# Kwiatkowski can't possibly be fast enough to be World Champion....



## OnTheRivet (Sep 3, 2004)

let alone a World Tour pro as he doesn't ride a stupid small frame with a 140mm stem and 250mm saddle to bar drop.


----------



## looigi (Nov 24, 2010)

That's not the bike he rode to become the world champion. His WC bike likely had more drop and a longer stem because, as we all know, this is what determines the best/fastest rider.


----------



## Rashadabd (Sep 17, 2011)

Live and in action:

https://www.youtube.com/watch?v=t4BrTm2KhAs

I truly don't understand why Specialized doesn't produce color schemes like this for retail. Why is their entire line-up mostly black? This bike looks so much better with color IMO.


----------



## Peter P. (Dec 30, 2006)

Rashadabd said:


> I truly don't understand why Specialized doesn't produce color schemes like this for retail. Why is their entire line-up mostly black? This bike looks so much better with color IMO.

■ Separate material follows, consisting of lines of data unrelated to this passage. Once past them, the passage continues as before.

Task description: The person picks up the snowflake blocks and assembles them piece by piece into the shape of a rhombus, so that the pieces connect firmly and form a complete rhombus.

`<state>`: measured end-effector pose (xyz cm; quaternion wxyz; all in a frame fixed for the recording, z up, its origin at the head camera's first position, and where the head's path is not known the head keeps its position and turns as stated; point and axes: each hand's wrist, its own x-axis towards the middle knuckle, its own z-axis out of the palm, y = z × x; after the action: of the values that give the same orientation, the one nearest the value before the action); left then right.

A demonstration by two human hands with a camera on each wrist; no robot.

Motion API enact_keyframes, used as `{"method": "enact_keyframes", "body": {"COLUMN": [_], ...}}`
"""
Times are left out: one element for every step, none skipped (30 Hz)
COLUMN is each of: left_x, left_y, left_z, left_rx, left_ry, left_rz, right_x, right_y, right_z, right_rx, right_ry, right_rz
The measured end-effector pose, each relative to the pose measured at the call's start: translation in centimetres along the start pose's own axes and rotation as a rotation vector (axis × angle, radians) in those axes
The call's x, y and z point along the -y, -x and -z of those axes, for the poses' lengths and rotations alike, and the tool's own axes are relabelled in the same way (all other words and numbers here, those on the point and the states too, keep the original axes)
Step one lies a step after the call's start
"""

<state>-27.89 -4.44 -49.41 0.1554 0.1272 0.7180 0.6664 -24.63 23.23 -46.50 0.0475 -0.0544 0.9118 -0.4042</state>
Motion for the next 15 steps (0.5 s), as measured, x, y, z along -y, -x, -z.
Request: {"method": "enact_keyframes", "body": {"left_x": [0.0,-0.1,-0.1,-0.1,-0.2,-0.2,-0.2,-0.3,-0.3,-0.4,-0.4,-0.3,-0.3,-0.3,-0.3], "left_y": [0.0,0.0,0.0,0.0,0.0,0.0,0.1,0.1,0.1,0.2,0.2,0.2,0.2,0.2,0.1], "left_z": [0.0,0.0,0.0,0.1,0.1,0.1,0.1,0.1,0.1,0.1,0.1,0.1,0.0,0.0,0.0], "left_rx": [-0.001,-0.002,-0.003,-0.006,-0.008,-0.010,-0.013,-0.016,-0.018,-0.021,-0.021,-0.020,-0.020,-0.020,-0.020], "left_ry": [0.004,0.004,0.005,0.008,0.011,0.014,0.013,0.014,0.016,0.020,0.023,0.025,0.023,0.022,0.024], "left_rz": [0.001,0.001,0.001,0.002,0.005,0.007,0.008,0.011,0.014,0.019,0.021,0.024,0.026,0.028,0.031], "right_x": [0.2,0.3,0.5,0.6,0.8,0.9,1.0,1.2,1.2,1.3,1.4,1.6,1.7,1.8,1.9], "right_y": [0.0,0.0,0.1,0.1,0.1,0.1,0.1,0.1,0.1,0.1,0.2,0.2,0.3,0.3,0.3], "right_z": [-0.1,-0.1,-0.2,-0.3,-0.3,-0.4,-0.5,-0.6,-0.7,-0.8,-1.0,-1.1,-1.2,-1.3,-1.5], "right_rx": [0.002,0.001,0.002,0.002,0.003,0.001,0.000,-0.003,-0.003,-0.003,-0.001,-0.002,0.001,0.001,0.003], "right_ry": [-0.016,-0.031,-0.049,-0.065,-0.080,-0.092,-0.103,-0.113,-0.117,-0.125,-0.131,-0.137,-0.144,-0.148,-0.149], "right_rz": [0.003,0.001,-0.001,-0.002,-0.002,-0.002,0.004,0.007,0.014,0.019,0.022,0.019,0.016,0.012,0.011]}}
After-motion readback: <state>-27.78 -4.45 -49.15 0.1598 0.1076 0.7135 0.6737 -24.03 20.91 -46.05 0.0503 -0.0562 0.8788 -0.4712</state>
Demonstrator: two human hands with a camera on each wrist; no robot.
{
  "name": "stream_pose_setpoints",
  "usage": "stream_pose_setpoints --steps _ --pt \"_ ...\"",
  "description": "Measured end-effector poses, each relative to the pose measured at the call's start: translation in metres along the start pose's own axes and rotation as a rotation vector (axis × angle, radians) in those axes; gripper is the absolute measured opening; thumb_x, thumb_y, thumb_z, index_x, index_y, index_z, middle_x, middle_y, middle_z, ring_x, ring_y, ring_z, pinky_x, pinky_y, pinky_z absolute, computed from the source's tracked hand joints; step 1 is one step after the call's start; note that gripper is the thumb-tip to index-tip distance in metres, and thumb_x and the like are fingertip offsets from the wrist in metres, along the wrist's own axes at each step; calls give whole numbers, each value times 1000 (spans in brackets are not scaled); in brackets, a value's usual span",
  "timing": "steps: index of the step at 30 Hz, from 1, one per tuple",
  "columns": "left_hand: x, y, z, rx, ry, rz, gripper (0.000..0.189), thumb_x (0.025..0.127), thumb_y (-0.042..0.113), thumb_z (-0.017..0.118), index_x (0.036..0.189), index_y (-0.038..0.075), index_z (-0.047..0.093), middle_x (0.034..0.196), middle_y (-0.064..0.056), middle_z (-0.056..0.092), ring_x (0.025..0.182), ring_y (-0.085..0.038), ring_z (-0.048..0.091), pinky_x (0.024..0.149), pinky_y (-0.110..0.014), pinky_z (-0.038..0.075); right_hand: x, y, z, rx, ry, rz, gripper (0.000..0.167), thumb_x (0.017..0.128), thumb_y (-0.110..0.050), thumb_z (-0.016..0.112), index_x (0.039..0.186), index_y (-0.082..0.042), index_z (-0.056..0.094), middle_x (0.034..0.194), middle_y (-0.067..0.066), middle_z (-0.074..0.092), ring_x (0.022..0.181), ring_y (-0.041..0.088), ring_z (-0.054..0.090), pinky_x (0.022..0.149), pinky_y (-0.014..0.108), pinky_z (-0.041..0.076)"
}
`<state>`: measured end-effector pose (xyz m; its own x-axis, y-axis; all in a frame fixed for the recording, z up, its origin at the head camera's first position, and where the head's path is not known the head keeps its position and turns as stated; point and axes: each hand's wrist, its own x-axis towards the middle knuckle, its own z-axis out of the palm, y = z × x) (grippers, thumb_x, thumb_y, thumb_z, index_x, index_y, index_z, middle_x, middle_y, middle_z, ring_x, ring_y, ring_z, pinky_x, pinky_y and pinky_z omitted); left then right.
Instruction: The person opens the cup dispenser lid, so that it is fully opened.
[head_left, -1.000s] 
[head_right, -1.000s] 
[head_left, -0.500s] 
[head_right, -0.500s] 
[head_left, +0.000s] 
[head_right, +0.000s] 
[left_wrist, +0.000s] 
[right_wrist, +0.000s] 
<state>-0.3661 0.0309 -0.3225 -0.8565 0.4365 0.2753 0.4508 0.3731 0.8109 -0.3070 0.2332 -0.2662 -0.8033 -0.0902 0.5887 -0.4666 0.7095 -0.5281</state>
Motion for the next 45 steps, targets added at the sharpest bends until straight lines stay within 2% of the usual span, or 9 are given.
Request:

My thoughts exactly. The splashes of color are just enough to say real thought went into the scheme rather than what we usually see on the big brand names. I'm not a lover of carbon bikes the finish on Mike K's Tarmac is enough to make me a Specialized fan.


----------



## dnice (Jul 12, 2012)

i really like it, and, say what you will about it being just one race, but the rainbow jersey is truly special. plus, no white shorts.:thumbsup:


----------



## TricrossRich (Mar 26, 2014)

that bike is so rad.... I love it.


----------



## Creakyknees (Sep 21, 2003)

cool video, fun to see his pure joy and goofing with his teammates.


----------



## BikeLayne (Apr 4, 2014)

Since I boycott Specialized products I would not want the bike. It does look like a good bike for a Pro.


----------



## Dan Gerous (Mar 28, 2005)

White bikes are the heaviest (they require the thickest paint)... While I typed that as a joke (the joke being the added weight matters to pros, not that white bikes are heavier as this is indeed the case) as they all need to add weights to be UCI legal, I'm sure some weight weenie consumers might cry it's a crime against humanity to have 100gr of paint on a frameset.

And if all their bikes would look that good, nobody would spend the extra to buy one of the 100 that they will sell. You can't sell a special edition if it looks worst than the stock models right?

Add the two paragraphs and you end up with a more expensive bike that's heavier than a stock one! I can hear the crying...


----------



## masont (Feb 6, 2010)

BikeLayne said:


> Since I boycott Specialized products I would not want the bike. It does look like a good bike for a Pro.


Thanks for letting us know


----------



## SirVelo' (Aug 16, 2012)

Great video


----------



## atpjunkie (Mar 23, 2002)

looks like they borrowed from Dario on the paint 

nice seeing a 'normal' sized bike


----------



## aclinjury (Sep 12, 2011)

White bikes require more painting, meaning more grams. And the more numerous and complicate the decals and color schemes, the more paint is require. It can add 200g or more to a frame. But marketing research data shows that Weekend Racer Joe prefers a matte black for lightweight and stealthy look (even though he still wants people to notice that he is riding a stealthy bike, it's true).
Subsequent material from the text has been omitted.